Feb. 16, 2011 – A new technology approved by the U.S. Food and Drug Administration (FDA) on Feb. 11 – breast tomosynthesis – offers radiologists at the Siteman Cancer Center at Barnes-Jewish Hospital and Washington University School of Medicine 3-D images of breast tissue for screening mammography instead of traditional two-dimensional images alone.

Breast tomosynthesis is a special application of digital mammography that takes a series of 15 low-dose X-ray images at one time. When put together, the images allow radiologists to view the breast in three dimensions.

Radiologists at Siteman have used the technology in clinical studies since 2009.

“One of the advantages of breast tomosynthesis is that with 2-D imaging, the breast tissue overlaps quite a bit so you may often see false positives,” says Dione Farria, MD, a Washington University breast radiologist who practices at the Joanne Knight Breast Health Center at Siteman. “What you think are abnormalities are really just overlapping tissue from different planes.”

(Listen to Farria discuss breast tomosynthesis in a Cancer Connection podcast)

Abnormal findings in mammography lead to one in 10 women being called back for additional testing or procedures. A study in the August 2009 issue of the American Journal of Roentgenology found that breast tomosynthesis in combination with digital mammography helped reduce the recall rate by 30 percent.

That’s thought to be significant because women who come back for more screening undergo not only additional X-rays but also experience the anxiety of being called back.
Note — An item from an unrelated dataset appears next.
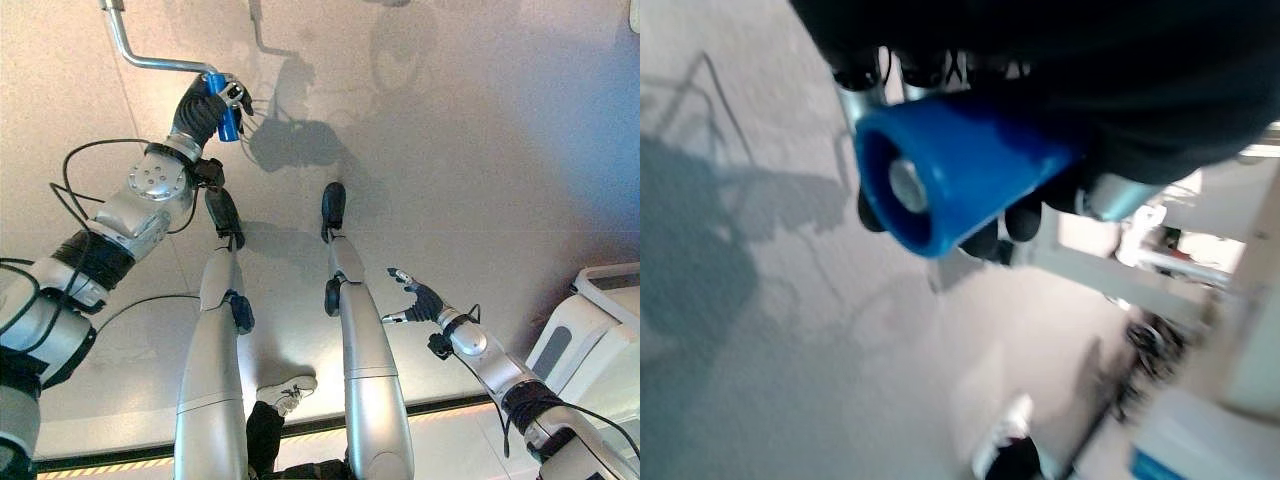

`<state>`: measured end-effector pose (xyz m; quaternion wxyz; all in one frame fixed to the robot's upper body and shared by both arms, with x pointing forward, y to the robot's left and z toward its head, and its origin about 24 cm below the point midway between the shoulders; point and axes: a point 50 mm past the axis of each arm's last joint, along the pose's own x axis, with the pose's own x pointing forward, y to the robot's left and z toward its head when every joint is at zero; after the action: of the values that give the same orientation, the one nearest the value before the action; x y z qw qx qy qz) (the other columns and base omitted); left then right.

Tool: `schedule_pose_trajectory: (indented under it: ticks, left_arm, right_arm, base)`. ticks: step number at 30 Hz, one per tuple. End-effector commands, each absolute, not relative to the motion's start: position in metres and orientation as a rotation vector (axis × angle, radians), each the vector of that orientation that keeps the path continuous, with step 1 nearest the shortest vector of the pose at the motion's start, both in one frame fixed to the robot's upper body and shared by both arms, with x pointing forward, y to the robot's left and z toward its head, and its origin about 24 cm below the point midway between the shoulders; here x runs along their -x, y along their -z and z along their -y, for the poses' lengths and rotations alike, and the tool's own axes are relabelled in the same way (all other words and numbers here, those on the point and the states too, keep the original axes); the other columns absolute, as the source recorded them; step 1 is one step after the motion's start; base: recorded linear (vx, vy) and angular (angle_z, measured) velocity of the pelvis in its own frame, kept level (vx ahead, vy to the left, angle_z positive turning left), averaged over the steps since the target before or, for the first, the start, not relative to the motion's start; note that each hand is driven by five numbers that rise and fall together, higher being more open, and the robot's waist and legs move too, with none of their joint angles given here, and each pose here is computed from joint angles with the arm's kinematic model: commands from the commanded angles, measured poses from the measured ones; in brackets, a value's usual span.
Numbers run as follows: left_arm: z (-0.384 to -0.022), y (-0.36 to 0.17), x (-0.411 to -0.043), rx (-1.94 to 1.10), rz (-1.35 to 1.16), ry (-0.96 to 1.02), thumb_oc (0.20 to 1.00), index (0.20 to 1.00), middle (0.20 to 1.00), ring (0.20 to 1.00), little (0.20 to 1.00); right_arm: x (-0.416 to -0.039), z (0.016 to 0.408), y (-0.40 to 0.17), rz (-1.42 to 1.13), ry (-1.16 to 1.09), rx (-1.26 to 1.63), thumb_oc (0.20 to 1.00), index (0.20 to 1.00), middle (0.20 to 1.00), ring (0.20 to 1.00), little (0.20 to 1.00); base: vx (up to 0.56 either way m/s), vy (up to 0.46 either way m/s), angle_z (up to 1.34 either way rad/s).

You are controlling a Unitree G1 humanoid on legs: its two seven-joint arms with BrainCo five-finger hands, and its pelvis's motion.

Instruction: Raise the hospital bed

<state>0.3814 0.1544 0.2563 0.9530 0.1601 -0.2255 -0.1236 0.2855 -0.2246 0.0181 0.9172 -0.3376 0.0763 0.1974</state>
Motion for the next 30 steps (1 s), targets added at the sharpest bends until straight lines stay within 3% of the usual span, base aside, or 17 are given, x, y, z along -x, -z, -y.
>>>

“One of the potential advantages to tomosynthesis is reducing the number of women who have to come back,” says Farria, who is principal investigator of a breast tomosynthesis study at Siteman.

While breast tomosynthesis offers a radiologist enhanced images, the experience for a patient is no different than traditional mammography. At this point, the technology is not covered by most insurance companies because its role in the breast cancer screening process is still being studied.

“What we don’t know yet is if it should be used for all women who have a screening mammogram or if it should be used on a subset of women,” Farria says. “For example, women who have dense breasts or women who get their first mammogram. Because when you get your first mammogram, the likelihood of being called back is much greater.”